Throughout his youth and military service, Boudreau was an avid amateur boxer. He logged five wins as a middleweight fighter, later spending years as a boxing trainer in several local gyms and at the Brunswick Naval Air Station.

After retiring from the State Police and the National Guard, he assisted his wife for several years before becoming the Chief of Police in Freeport. He later owned and operated Boudreau’s Courier and Security Agency, providing armed bank delivery and commercial security services in the Brunswick and Bath areas.

In 1987, he and his wife, Nancie, moved to Brooklyn, N.Y., and served in a shelter for homeless men for two years. Upon their return to Maine in 1989, he helped his wife as she ran the Three Little Bears Nursery School until 2010. He will be lovingly remembered as Mr. Policeman and Pepere to the more than 5,000 children who attended the nursery school over its 48-year existence.

He was predeceased by his parents; his brothers Richard, Dominic and Dennis; his sister, Katherine Sirois; and his grandson, Aaron Boudreau.
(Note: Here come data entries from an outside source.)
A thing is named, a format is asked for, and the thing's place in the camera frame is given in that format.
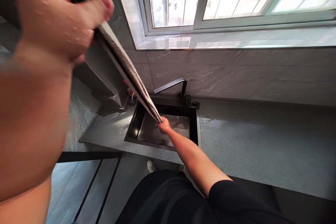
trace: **faucet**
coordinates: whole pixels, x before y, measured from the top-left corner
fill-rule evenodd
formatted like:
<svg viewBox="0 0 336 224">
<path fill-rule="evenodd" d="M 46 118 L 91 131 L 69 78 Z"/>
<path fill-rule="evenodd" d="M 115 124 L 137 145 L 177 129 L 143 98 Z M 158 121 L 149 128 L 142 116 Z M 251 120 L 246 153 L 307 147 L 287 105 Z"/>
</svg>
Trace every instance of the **faucet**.
<svg viewBox="0 0 336 224">
<path fill-rule="evenodd" d="M 158 94 L 161 93 L 162 91 L 165 91 L 166 89 L 176 86 L 177 84 L 180 84 L 181 82 L 183 82 L 182 84 L 182 90 L 181 93 L 177 94 L 177 97 L 180 98 L 184 104 L 186 104 L 189 107 L 195 107 L 196 109 L 200 109 L 200 103 L 197 101 L 192 101 L 191 100 L 191 96 L 189 94 L 185 95 L 186 89 L 187 89 L 187 80 L 184 78 L 178 78 L 176 80 L 173 80 L 169 83 L 167 83 L 166 85 L 163 85 L 157 89 L 154 89 L 153 92 L 154 94 Z"/>
</svg>

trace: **gray towel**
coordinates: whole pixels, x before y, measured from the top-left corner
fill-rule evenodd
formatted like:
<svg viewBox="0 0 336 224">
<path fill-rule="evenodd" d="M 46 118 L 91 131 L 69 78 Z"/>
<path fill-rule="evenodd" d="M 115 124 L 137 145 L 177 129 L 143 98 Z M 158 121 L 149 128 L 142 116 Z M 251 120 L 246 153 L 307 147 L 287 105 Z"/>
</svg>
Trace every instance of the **gray towel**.
<svg viewBox="0 0 336 224">
<path fill-rule="evenodd" d="M 121 76 L 126 80 L 127 84 L 136 94 L 147 112 L 158 123 L 162 123 L 162 118 L 154 106 L 153 101 L 145 88 L 145 85 L 142 83 L 138 72 L 136 71 L 125 50 L 122 48 L 109 24 L 104 22 L 98 27 L 98 29 L 101 35 L 104 37 L 104 41 L 101 41 L 101 44 L 119 70 Z"/>
</svg>

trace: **white shoe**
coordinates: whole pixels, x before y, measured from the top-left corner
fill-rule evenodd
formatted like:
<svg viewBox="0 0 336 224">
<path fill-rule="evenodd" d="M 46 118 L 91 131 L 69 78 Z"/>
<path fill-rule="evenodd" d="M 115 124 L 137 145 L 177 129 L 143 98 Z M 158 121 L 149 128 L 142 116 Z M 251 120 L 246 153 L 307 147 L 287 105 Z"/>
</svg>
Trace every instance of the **white shoe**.
<svg viewBox="0 0 336 224">
<path fill-rule="evenodd" d="M 147 161 L 147 168 L 148 168 L 149 173 L 156 172 L 156 168 L 152 160 Z"/>
<path fill-rule="evenodd" d="M 179 172 L 186 172 L 186 171 L 185 171 L 186 169 L 187 169 L 187 168 L 186 168 L 185 165 L 180 164 L 180 167 L 178 168 L 178 171 L 179 171 Z"/>
</svg>

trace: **sink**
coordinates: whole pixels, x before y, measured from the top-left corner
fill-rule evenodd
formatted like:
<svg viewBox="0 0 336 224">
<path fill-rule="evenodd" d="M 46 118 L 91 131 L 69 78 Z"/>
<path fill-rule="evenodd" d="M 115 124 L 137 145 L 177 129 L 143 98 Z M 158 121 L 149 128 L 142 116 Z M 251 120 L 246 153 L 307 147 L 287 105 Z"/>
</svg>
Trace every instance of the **sink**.
<svg viewBox="0 0 336 224">
<path fill-rule="evenodd" d="M 169 120 L 173 130 L 201 147 L 200 122 L 196 108 L 157 103 L 154 105 L 159 114 Z M 169 137 L 158 128 L 157 122 L 140 102 L 136 105 L 125 141 L 175 151 Z"/>
</svg>

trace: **window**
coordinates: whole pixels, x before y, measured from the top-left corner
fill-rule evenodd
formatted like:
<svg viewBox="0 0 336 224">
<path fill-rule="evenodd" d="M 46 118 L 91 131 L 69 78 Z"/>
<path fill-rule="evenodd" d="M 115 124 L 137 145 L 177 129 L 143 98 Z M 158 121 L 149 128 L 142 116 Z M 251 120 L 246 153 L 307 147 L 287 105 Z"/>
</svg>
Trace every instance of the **window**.
<svg viewBox="0 0 336 224">
<path fill-rule="evenodd" d="M 336 0 L 141 0 L 149 35 L 335 24 Z"/>
</svg>

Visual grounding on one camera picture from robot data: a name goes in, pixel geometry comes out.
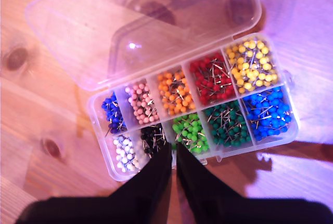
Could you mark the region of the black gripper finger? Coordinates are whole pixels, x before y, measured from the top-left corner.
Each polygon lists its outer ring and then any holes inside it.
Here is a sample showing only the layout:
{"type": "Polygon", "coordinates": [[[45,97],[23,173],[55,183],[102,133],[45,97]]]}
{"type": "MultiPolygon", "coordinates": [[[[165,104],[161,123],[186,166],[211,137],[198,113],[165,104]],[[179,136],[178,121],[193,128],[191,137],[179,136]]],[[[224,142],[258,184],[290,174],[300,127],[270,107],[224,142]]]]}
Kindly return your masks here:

He is survived by the love of his life, the former Nancie B. Daigle, to whom he was married for 54 years. In addition, he is survived by his four children, Marc Nichols and his wife Marilyn, of Grass Valley, Calif., Herman J. “Buddy” Boudreau II and his wife Deidre, of Kingfield, Nancie Smith and the late Thomas Smith, of Brunswick, and Armand and his partner Renee Masillam, of St. Petersburg, Fla.; his granddaughters, Theresa Bayha and her husband Todd, of Wells, and Ann Day, of Bonair, Ga.; great-grandson Kaleb Day, of Bonair, Ga.; his sisters, Marguerite Bouchard and the late John Bouchard, Therese Turlo, and Cecile Butler and the late Walter Butler; as well as many nieces, nephews, brothers-in-law and sisters-in-law, friends and former colleagues.

A Mass of Christian burial was celebrated Thursday at St. John the Baptist Church, in Brunswick. Burial with military honors will follow at the Maine Veterans Memorial Cemetery, on Mount Vernon Road in Augusta.